IELTS Writing Criteria Scores
Detailed feedback by IELTS writing criterion after the annotated essay.
Task Response
Both views are addressed and the writer's favourable position is clear, with relevant reasons and examples supporting the discussion.
Use accurate, verifiable examples and explain more directly why the stated benefits outweigh the financial and security costs.
Coherence and Cohesion
The essay is logically organised into clear stages, and cohesive devices guide the reader effectively despite some mechanical sequencing.
Reduce formulaic transitions such as 'Secondly' and repeated uses of 'Thus' by making the logical connections emerge more naturally from each paragraph's reasoning.
Lexical Resource
There is sufficient range to discuss the topic precisely, but frequent awkward collocations such as 'strong logics', 'hand over the price', and 'motivation will be cultivated' limit control.

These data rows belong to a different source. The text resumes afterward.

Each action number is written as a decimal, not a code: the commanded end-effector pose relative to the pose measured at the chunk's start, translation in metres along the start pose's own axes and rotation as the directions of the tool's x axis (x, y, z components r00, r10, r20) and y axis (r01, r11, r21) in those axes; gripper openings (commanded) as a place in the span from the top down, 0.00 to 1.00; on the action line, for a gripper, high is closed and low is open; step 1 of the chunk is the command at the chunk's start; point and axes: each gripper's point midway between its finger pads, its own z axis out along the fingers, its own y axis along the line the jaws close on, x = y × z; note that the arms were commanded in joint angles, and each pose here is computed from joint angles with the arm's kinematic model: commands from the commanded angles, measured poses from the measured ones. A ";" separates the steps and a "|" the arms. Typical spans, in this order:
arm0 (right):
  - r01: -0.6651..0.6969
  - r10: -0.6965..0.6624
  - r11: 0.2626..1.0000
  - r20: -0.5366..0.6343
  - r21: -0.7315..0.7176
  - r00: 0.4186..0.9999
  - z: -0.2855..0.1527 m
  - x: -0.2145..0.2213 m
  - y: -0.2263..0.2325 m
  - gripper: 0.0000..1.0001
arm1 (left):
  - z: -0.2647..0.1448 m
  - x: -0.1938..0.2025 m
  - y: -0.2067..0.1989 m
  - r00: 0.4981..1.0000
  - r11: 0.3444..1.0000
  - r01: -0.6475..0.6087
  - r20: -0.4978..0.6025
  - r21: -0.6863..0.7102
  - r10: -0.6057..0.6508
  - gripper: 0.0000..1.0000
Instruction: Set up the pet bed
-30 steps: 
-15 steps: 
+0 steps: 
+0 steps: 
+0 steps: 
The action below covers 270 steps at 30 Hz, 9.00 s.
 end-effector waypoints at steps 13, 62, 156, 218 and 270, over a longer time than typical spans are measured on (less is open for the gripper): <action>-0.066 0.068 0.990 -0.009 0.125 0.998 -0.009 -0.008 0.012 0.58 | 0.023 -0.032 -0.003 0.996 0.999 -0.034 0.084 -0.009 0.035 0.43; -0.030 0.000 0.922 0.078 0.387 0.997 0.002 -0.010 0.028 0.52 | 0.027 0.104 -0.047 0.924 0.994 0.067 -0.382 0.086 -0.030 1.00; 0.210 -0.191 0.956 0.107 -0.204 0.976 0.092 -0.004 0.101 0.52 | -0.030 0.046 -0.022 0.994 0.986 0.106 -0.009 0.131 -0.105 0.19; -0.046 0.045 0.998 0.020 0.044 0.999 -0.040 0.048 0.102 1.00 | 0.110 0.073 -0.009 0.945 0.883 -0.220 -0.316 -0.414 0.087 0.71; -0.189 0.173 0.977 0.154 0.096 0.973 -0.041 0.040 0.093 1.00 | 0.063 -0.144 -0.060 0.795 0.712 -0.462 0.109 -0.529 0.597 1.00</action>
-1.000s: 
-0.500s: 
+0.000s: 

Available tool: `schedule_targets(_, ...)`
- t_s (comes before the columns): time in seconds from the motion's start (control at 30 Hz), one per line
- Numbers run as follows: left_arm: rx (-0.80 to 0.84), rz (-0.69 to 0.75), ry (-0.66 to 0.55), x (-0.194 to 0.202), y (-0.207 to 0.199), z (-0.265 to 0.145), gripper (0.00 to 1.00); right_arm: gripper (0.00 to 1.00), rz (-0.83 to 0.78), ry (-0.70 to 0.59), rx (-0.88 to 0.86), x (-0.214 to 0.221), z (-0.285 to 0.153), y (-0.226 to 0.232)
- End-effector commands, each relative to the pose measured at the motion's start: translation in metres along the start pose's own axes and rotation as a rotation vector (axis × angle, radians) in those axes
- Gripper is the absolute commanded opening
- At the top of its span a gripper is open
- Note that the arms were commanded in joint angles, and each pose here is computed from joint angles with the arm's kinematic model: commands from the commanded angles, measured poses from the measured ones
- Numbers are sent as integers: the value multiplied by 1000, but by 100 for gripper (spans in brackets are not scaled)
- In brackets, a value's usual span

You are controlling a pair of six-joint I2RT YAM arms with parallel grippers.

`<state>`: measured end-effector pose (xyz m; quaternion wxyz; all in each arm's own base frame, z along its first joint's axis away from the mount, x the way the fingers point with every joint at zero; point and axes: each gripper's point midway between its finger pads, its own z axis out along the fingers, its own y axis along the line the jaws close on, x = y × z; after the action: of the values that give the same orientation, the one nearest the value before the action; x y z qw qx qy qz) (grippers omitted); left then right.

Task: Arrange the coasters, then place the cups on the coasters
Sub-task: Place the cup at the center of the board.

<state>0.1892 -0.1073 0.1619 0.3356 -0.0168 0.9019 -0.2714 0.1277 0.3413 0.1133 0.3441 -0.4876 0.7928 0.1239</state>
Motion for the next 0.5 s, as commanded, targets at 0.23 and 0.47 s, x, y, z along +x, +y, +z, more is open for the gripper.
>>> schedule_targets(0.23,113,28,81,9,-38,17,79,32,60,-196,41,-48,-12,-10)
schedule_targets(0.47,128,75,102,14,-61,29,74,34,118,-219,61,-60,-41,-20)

Replace unnatural word combinations with standard academic phrasing, such as 'strong arguments', 'present the prize', and 'encourage young people to participate'.
Grammatical Range and Accuracy
The response uses varied complex structures, but recurring errors in agreement, articles, and clause construction are noticeable even though meaning remains clear.
Check agreement and sentence subjects carefully, especially in forms such as 'sport is played', 'young people will try', and 'hosting events is advantageous'.